**Exercise:** Look through the entries below, please, and copy every line with the word "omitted".
= = =
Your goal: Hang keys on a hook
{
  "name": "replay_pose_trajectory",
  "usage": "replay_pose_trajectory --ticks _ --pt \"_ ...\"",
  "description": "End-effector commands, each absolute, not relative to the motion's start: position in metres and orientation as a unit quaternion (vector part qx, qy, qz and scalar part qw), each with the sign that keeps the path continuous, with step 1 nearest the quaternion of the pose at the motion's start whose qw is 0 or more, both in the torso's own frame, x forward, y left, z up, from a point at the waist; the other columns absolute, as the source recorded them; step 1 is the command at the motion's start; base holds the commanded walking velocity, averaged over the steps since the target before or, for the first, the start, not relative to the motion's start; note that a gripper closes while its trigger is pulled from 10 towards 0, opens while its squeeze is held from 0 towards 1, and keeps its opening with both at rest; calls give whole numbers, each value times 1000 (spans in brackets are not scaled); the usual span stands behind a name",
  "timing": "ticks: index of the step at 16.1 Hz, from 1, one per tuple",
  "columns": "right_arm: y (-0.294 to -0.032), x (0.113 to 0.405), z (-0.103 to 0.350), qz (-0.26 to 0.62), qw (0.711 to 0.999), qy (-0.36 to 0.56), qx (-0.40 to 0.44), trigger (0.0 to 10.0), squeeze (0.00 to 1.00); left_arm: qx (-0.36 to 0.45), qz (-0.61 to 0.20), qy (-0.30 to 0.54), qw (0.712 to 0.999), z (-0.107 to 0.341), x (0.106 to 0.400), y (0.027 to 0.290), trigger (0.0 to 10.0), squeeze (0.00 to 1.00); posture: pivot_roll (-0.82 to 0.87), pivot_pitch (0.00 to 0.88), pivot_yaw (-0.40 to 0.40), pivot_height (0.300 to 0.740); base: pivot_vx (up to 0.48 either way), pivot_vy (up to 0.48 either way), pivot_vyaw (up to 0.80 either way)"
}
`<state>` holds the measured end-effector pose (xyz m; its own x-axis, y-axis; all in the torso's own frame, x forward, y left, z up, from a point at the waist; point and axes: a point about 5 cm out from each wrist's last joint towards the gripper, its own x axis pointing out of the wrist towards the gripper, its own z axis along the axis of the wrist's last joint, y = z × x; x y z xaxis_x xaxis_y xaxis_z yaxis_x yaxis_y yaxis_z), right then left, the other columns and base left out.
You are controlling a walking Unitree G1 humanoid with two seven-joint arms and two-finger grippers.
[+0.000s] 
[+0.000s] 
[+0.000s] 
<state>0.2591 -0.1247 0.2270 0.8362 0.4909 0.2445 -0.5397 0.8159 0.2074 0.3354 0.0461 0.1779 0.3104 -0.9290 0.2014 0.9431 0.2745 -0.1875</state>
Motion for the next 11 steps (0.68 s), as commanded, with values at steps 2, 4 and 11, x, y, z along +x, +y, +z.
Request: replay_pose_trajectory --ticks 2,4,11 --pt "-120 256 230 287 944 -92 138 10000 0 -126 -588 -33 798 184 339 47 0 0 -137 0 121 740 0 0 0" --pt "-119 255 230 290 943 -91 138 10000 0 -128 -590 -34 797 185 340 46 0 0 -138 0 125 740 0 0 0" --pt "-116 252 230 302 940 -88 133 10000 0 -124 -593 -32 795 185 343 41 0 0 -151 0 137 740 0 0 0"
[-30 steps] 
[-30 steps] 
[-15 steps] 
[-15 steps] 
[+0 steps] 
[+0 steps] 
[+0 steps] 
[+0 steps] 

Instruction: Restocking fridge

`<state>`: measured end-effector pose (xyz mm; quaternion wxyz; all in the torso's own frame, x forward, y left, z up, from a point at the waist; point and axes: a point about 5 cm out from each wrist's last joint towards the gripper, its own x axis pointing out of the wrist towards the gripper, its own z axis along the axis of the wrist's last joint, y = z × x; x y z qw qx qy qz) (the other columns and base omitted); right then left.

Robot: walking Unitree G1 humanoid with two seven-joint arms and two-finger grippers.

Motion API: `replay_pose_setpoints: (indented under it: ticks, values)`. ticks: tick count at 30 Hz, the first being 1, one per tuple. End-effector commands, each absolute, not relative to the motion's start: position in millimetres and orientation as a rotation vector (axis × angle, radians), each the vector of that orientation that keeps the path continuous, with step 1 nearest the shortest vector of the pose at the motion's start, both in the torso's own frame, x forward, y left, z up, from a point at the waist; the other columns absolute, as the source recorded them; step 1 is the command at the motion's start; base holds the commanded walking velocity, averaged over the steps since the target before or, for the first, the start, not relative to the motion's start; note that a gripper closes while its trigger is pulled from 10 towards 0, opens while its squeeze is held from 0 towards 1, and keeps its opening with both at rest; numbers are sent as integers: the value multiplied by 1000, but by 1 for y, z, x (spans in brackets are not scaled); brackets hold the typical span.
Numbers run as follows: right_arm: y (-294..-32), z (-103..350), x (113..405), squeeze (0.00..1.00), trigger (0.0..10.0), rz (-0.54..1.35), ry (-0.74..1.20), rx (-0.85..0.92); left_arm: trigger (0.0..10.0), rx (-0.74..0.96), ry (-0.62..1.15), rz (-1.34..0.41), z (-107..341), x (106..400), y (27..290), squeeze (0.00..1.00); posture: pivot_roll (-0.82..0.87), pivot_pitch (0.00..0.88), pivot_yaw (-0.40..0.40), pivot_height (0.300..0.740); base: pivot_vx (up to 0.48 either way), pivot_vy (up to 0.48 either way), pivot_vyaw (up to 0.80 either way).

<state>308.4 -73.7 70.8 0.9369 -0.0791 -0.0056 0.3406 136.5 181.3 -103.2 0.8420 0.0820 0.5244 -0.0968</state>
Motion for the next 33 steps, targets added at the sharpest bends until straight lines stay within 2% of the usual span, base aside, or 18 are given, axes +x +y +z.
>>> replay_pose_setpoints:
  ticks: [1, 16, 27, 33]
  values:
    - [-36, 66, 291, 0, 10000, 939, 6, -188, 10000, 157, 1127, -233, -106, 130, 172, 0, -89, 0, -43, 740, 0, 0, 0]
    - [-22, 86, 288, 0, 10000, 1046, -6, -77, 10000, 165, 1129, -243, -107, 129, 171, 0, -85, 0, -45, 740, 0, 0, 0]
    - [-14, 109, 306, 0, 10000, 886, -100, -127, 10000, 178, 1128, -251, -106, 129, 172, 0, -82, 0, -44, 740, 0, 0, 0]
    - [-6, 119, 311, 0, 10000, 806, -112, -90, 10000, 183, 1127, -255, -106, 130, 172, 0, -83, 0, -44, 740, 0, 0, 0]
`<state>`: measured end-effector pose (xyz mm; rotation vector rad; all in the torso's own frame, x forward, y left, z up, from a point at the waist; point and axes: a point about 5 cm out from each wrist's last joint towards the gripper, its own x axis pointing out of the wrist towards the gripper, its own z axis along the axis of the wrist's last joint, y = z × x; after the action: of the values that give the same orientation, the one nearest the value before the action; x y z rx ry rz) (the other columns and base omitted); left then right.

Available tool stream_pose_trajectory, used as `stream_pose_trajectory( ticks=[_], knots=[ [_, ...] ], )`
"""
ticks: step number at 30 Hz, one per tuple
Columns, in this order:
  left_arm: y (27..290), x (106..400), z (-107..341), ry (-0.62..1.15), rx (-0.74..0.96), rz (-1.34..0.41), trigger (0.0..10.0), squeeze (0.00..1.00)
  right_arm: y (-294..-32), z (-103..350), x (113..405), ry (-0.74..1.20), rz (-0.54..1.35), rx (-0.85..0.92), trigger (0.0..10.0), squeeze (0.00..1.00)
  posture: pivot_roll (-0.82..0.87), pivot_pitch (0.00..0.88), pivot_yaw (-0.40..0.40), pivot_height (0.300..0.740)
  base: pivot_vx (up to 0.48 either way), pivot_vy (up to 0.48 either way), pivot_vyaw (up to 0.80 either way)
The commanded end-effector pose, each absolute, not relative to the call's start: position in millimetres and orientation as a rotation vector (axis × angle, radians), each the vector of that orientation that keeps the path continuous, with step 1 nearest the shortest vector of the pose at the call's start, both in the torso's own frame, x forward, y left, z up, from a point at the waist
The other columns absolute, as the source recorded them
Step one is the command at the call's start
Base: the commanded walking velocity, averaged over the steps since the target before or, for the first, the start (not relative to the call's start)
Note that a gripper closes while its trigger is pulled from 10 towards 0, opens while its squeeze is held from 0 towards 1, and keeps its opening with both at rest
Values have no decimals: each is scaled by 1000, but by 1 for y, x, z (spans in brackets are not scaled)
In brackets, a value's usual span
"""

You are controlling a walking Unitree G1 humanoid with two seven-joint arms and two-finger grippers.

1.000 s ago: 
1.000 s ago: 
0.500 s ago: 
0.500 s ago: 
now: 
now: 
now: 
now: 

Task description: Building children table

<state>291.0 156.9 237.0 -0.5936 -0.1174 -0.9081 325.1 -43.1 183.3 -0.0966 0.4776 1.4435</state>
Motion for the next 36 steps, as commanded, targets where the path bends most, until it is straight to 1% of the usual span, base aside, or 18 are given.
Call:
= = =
**Solution for this exercise:**
`<state>`: measured end-effector pose (xyz mm; quaternion wxyz; all in the torso's own frame, x forward, y left, z up, from a point at the waist; point and axes: a point about 5 cm out from each wrist's last joint towards the gripper, its own x axis pointing out of the wrist towards the gripper, its own z axis along the axis of the wrist's last joint, y = z × x; x y z qw qx qy qz) (the other columns and base omitted); right then left.
`<state>`: measured end-effector pose (xyz mm; rotation vector rad; all in the torso's own frame, x forward, y left, z up, from a point at the waist; point and axes: a point about 5 cm out from each wrist's last joint towards the gripper, its own x axis pointing out of the wrist towards the gripper, its own z axis along the axis of the wrist's last joint, y = z × x; after the action: of the values that give the same orientation, the one nearest the value before the action; x y z rx ry rz) (the other columns and base omitted); left then right.

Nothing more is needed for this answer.